→ **WORK TASK**:
Please repeat the entire listing verbatim and keep the pictures out.

→ **LISTED ENTRIES**:

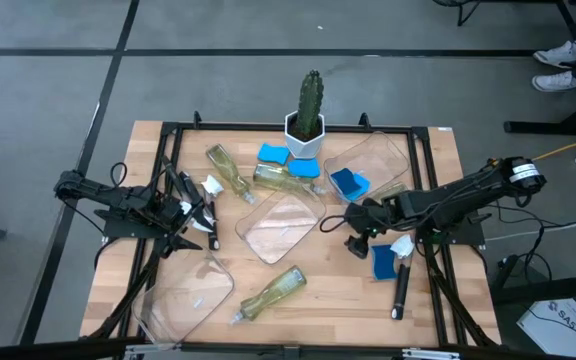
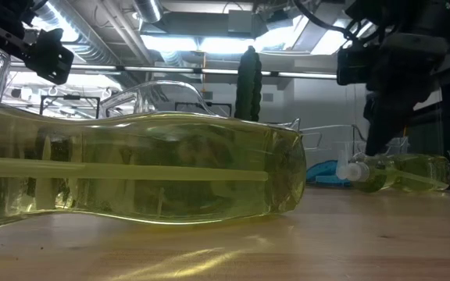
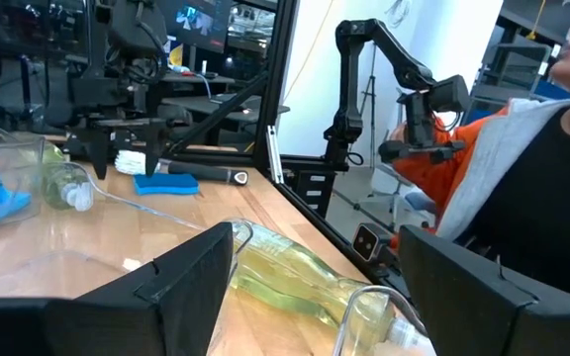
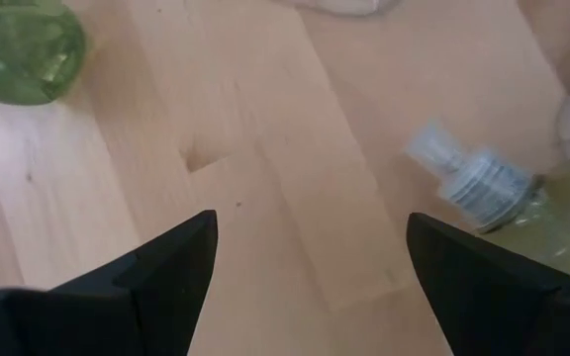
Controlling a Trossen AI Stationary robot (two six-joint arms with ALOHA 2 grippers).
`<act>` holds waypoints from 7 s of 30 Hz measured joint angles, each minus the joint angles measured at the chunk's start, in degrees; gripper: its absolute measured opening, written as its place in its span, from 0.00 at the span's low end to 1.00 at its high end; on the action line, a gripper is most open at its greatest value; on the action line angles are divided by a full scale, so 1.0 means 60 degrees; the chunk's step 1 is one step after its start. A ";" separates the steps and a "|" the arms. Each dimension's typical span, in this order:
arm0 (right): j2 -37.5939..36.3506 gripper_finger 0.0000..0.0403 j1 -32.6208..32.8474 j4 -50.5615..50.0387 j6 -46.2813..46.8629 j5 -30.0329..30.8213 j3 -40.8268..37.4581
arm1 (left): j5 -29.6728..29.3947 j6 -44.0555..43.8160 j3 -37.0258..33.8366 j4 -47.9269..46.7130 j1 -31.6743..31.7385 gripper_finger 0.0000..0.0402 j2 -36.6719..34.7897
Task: Pick & Place Kitchen Sink Supplies
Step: Put the blue sponge into the top transparent bin
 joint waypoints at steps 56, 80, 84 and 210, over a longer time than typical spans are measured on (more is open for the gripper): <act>-0.0004 0.80 -0.0011 -0.0946 0.0251 -0.1728 -0.0004 | -0.4382 0.1002 0.0051 0.0093 0.2561 0.70 0.1468; -0.0011 0.80 0.0342 -0.1404 0.3063 -0.2816 -0.0002 | -0.0644 0.0328 0.0047 -0.0285 0.6233 0.70 0.2422; -0.0011 0.80 0.0685 -0.1873 0.3857 -0.2835 0.0000 | -0.0637 0.0330 0.0047 -0.0298 0.6193 0.70 0.2422; 0.2779 0.13 -0.2134 -0.7421 0.2972 0.9505 0.4184 | -0.0652 0.0339 0.0044 -0.0219 0.6196 0.70 0.2419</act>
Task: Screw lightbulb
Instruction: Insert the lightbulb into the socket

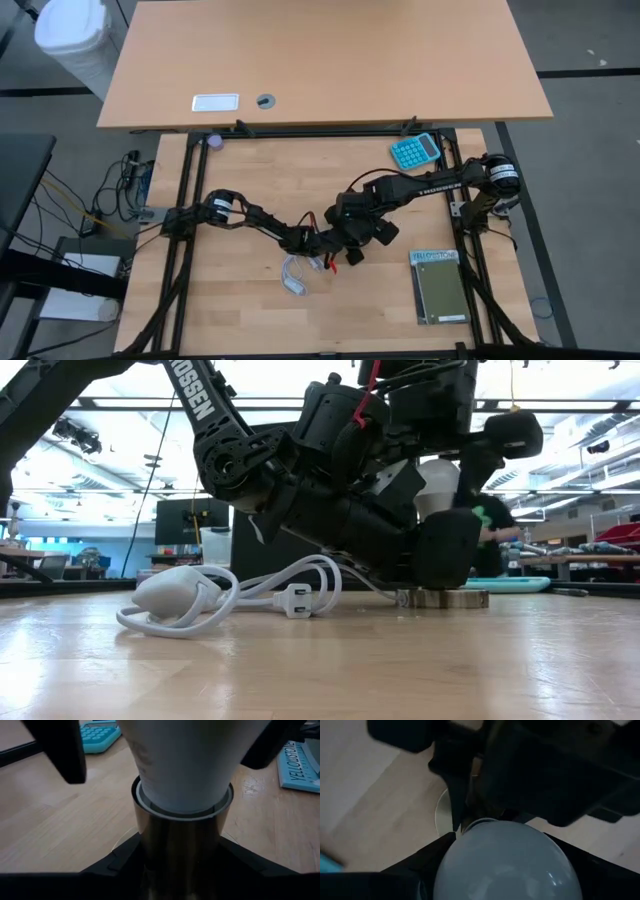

→ **RESULT OF THIS TASK**:
Controlling a Trossen AI Stationary robot (two six-joint arms with ALOHA 2 grippers).
`<act>` holds waypoints from 7 s of 30 Hz measured joint angles, each minus the joint angles measured at the chunk's start, in degrees; gripper: its absolute measured opening, written as its place in its span, from 0.00 at the span's low end to 1.00 at its high end; on the action line, a gripper is most open at its greatest value; on the action line angles are divided by a full scale, so 1.0 means 60 degrees; the chunk's step 1 is one step after its start. A ";" separates the steps and a "|" the arms. Each dimension's typical span, in this order:
arm0 (right): j2 -37.5939..36.3506 gripper_finger 0.0000..0.0403 j1 -32.6208..32.8474 j4 -50.5615..50.0387 j6 -46.2813..46.8629 j5 -30.0329..30.8213 j3 -40.8268..37.4581
arm1 (left): j5 -29.6728..29.3947 j6 -44.0555..43.8160 j3 -37.0258..33.8366 j4 -47.9269..46.7130 j1 -31.6743..31.7385 gripper_finger 0.0000..0.0402 j2 -36.6719..34.7897
Task: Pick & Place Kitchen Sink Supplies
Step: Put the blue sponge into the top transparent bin
 joint waypoints at steps 56, 80, 84 and 210, over a longer time than typical spans are measured on (more is open for the gripper): <act>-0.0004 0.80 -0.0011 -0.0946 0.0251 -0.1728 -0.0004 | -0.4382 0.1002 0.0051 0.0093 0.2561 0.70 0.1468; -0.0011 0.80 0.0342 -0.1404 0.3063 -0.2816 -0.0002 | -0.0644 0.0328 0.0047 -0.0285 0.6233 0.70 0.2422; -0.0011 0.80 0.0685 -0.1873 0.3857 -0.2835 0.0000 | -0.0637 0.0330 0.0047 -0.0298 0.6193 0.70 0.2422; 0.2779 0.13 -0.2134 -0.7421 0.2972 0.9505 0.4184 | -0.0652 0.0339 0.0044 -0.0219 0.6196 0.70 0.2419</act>
Task: Screw lightbulb
Instruction: Insert the lightbulb into the socket

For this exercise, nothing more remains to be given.